• [EXERCISE DESCRIPTION]: Strip the pictures and reproduce the rest of the listing exactly.

• [SUPPLIED INFORMATION]:
★ ★ ★ ★ ★ ★ ★

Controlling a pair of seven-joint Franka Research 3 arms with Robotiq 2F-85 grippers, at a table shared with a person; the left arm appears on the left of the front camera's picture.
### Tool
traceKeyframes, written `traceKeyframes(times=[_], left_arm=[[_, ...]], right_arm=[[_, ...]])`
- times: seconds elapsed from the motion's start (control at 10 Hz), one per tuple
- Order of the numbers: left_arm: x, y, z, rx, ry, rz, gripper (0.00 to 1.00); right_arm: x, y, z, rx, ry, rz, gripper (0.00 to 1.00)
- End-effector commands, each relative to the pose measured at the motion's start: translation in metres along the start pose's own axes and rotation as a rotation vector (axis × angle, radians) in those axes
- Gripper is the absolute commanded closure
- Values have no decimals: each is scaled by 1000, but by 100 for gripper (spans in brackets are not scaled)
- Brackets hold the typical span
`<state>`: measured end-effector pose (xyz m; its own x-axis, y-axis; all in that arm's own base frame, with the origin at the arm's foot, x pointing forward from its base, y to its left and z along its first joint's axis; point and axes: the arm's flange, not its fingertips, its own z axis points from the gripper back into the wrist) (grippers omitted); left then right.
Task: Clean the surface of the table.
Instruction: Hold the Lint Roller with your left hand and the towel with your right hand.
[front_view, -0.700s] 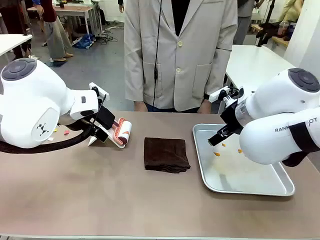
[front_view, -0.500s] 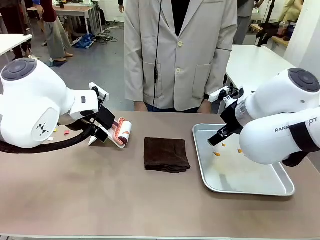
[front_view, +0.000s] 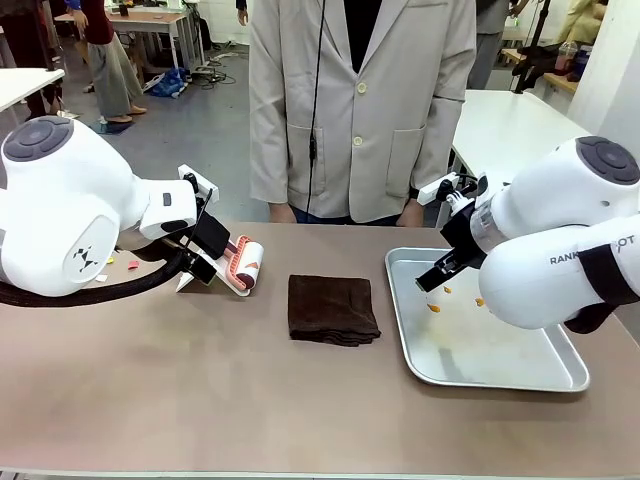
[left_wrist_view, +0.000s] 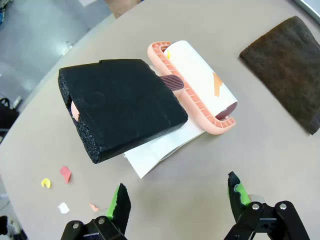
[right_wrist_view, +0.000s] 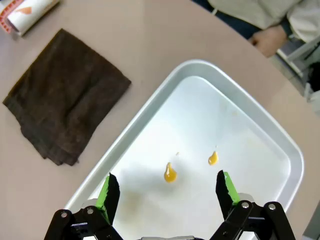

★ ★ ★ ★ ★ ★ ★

• [EXPECTED ANSWER]:
Controlling a pair of seven-joint Franka Research 3 arms with Robotiq 2F-85 grippers, at a table shared with a person; the left arm appears on the left of the front camera's picture.
### Tool
traceKeyframes, written `traceKeyframes(times=[_], left_arm=[[_, ...]], right_arm=[[_, ...]])`
- times: seconds elapsed from the motion's start (control at 10 Hz), one per tuple
- Order of the numbers: left_arm: x, y, z, rx, ry, rz, gripper (0.00 to 1.00); right_arm: x, y, z, rx, ry, rz, gripper (0.00 to 1.00)
- End-effector commands, each relative to the pose measured at the motion's start: translation in metres along the start pose's own axes and rotation as a rotation vector (axis × angle, radians) in those axes
- Gripper is the absolute commanded closure
- Values have no decimals: each is scaled by 1000, but by 100 for gripper (spans in brackets are not scaled)
- Brackets hold the typical span
`<state>`: measured end-effector pose (xyz m; its own x-axis, y-axis; all in that arm's own base frame, with the origin at the arm's foot, x pointing forward from its base, y to its left and z along its first joint's axis; point and axes: the arm's flange, not its fingertips, its own z axis points from the gripper back into the wrist) (grippers omitted); left then right.
Task: Clean the surface of the table.
Instruction: Hold the Lint Roller with your left hand and the towel with your right hand.
[front_view, -0.700s] 
[front_view, -0.500s] 
[front_view, +0.000s] 
[left_wrist_view, +0.000s] 
[right_wrist_view, +0.000s] 

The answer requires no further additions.